• [Task goal]
The records below are to be repeated in full, exactly as they are.

Excerpted records: Begin

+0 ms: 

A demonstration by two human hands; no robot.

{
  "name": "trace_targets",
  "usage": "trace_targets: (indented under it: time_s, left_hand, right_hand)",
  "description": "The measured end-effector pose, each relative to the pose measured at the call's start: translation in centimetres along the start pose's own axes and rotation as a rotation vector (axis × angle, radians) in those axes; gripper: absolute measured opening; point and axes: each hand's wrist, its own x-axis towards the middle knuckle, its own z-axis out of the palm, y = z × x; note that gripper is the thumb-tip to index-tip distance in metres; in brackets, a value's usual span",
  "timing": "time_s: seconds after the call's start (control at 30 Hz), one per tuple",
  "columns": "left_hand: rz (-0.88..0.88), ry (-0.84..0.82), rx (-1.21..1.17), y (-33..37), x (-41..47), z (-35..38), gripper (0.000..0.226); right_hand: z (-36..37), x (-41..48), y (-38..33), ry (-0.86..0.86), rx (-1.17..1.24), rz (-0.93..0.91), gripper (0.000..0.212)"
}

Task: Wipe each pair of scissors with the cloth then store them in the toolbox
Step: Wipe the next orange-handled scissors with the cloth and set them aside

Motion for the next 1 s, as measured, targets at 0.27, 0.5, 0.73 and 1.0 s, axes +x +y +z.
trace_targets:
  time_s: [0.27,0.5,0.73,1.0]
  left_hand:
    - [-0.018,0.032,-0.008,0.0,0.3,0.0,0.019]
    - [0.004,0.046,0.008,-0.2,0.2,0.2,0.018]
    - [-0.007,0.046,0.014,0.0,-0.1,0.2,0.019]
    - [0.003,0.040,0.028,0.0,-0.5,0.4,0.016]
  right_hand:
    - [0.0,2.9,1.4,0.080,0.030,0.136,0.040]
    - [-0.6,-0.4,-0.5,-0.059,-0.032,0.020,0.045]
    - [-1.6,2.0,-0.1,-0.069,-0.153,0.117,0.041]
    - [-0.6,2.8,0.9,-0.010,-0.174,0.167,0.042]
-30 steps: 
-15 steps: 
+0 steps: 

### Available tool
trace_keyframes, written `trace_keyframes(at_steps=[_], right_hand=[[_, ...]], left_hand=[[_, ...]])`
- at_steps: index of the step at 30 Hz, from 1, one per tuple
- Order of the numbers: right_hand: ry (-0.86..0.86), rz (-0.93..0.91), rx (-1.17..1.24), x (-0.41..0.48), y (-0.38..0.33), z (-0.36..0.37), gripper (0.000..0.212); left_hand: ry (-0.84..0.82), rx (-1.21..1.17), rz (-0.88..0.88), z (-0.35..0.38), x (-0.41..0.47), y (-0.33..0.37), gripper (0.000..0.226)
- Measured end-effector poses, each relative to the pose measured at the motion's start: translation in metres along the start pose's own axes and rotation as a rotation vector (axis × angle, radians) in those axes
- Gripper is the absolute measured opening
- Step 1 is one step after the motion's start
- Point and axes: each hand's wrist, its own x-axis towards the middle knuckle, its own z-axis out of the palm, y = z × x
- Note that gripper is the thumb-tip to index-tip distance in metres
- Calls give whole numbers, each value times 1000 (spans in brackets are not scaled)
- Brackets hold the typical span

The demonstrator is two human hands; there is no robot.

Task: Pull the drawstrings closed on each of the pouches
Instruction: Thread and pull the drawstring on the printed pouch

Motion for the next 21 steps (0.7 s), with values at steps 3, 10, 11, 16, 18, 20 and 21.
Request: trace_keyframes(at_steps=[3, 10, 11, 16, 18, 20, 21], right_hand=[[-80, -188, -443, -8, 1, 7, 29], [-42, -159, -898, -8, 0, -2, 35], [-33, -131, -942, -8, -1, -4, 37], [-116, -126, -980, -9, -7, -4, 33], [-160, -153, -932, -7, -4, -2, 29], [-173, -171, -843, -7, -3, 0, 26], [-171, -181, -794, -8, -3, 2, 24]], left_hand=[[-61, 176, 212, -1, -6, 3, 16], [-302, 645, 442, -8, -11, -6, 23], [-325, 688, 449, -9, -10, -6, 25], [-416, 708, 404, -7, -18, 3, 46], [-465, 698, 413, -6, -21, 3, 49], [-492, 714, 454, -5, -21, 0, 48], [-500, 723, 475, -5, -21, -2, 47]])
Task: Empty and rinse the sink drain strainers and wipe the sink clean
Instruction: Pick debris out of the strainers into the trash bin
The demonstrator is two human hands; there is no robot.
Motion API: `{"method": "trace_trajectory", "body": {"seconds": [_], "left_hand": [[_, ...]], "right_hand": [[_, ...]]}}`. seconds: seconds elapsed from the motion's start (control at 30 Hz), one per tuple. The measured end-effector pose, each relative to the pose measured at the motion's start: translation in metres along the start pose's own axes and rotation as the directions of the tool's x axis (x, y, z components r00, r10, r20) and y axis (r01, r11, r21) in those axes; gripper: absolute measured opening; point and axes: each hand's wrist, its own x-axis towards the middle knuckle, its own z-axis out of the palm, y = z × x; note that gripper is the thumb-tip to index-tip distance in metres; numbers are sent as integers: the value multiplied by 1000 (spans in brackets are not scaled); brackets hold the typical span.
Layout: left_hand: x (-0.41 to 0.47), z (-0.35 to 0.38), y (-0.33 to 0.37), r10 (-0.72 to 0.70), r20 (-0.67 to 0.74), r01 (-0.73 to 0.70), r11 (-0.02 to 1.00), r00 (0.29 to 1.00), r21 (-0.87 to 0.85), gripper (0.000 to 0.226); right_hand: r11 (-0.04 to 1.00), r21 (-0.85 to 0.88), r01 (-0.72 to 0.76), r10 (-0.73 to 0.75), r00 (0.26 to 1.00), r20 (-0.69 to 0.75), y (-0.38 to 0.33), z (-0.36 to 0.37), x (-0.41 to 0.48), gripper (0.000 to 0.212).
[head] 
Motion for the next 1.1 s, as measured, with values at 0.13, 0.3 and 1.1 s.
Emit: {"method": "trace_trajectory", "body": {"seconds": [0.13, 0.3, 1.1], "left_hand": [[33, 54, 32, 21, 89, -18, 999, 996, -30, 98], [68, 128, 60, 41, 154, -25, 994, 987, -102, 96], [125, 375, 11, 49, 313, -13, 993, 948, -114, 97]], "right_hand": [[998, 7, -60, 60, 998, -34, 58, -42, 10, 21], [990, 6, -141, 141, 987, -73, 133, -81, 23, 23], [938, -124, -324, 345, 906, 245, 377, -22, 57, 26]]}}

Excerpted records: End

• [Result]
+0 ms: 

A demonstration by two human hands; no robot.

{
  "name": "trace_targets",
  "usage": "trace_targets: (indented under it: time_s, left_hand, right_hand)",
  "description": "The measured end-effector pose, each relative to the pose measured at the call's start: translation in centimetres along the start pose's own axes and rotation as a rotation vector (axis × angle, radians) in those axes; gripper: absolute measured opening; point and axes: each hand's wrist, its own x-axis towards the middle knuckle, its own z-axis out of the palm, y = z × x; note that gripper is the thumb-tip to index-tip distance in metres; in brackets, a value's usual span",
  "timing": "time_s: seconds after the call's start (control at 30 Hz), one per tuple",
  "columns": "left_hand: rz (-0.88..0.88), ry (-0.84..0.82), rx (-1.21..1.17), y (-33..37), x (-41..47), z (-35..38), gripper (0.000..0.226); right_hand: z (-36..37), x (-41..48), y (-38..33), ry (-0.86..0.86), rx (-1.17..1.24), rz (-0.93..0.91), gripper (0.000..0.212)"
}

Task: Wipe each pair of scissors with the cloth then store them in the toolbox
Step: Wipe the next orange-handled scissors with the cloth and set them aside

Motion for the next 1 s, as measured, targets at 0.27, 0.5, 0.73 and 1.0 s, axes +x +y +z.
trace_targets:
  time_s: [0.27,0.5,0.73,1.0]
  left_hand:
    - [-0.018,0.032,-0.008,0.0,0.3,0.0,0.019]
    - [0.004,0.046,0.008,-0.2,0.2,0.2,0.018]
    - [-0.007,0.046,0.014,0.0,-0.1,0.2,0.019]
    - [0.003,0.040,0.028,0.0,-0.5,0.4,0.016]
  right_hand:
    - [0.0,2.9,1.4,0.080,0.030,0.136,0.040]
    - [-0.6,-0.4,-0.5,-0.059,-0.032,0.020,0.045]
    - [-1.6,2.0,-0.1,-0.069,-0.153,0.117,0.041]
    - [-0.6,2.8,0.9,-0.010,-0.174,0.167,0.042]
-30 steps: 
-15 steps: 
+0 steps: 

### Available tool
trace_keyframes, written `trace_keyframes(at_steps=[_], right_hand=[[_, ...]], left_hand=[[_, ...]])`
- at_steps: index of the step at 30 Hz, from 1, one per tuple
- Order of the numbers: right_hand: ry (-0.86..0.86), rz (-0.93..0.91), rx (-1.17..1.24), x (-0.41..0.48), y (-0.38..0.33), z (-0.36..0.37), gripper (0.000..0.212); left_hand: ry (-0.84..0.82), rx (-1.21..1.17), rz (-0.88..0.88), z (-0.35..0.38), x (-0.41..0.47), y (-0.33..0.37), gripper (0.000..0.226)
- Measured end-effector poses, each relative to the pose measured at the motion's start: translation in metres along the start pose's own axes and rotation as a rotation vector (axis × angle, radians) in those axes
- Gripper is the absolute measured opening
- Step 1 is one step after the motion's start
- Point and axes: each hand's wrist, its own x-axis towards the middle knuckle, its own z-axis out of the palm, y = z × x
- Note that gripper is the thumb-tip to index-tip distance in metres
- Calls give whole numbers, each value times 1000 (spans in brackets are not scaled)
- Brackets hold the typical span

The demonstrator is two human hands; there is no robot.

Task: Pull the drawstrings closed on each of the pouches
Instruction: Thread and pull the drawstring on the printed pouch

Motion for the next 21 steps (0.7 s), with values at steps 3, 10, 11, 16, 18, 20 and 21.
Request: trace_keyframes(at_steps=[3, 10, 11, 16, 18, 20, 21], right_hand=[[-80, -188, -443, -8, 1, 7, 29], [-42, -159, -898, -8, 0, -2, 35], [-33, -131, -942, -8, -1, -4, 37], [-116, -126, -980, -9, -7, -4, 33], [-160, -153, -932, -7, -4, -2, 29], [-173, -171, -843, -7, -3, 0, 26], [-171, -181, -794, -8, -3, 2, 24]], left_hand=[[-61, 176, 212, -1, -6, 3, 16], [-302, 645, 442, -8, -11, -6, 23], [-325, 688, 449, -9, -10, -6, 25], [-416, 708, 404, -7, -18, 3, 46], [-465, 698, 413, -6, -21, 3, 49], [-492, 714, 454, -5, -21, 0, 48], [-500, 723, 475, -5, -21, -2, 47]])
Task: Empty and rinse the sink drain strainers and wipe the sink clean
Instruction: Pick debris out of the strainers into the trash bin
The demonstrator is two human hands; there is no robot.
Motion API: `{"method": "trace_trajectory", "body": {"seconds": [_], "left_hand": [[_, ...]], "right_hand": [[_, ...]]}}`. seconds: seconds elapsed from the motion's start (control at 30 Hz), one per tuple. The measured end-effector pose, each relative to the pose measured at the motion's start: translation in metres along the start pose's own axes and rotation as the directions of the tool's x axis (x, y, z components r00, r10, r20) and y axis (r01, r11, r21) in those axes; gripper: absolute measured opening; point and axes: each hand's wrist, its own x-axis towards the middle knuckle, its own z-axis out of the palm, y = z × x; note that gripper is the thumb-tip to index-tip distance in metres; numbers are sent as integers: the value multiplied by 1000 (spans in brackets are not scaled); brackets hold the typical span.
Layout: left_hand: x (-0.41 to 0.47), z (-0.35 to 0.38), y (-0.33 to 0.37), r10 (-0.72 to 0.70), r20 (-0.67 to 0.74), r01 (-0.73 to 0.70), r11 (-0.02 to 1.00), r00 (0.29 to 1.00), r21 (-0.87 to 0.85), gripper (0.000 to 0.226); right_hand: r11 (-0.04 to 1.00), r21 (-0.85 to 0.88), r01 (-0.72 to 0.76), r10 (-0.73 to 0.75), r00 (0.26 to 1.00), r20 (-0.69 to 0.75), y (-0.38 to 0.33), z (-0.36 to 0.37), x (-0.41 to 0.48), gripper (0.000 to 0.212).
[head] 
Motion for the next 1.1 s, as measured, with values at 0.13, 0.3 and 1.1 s.
Emit: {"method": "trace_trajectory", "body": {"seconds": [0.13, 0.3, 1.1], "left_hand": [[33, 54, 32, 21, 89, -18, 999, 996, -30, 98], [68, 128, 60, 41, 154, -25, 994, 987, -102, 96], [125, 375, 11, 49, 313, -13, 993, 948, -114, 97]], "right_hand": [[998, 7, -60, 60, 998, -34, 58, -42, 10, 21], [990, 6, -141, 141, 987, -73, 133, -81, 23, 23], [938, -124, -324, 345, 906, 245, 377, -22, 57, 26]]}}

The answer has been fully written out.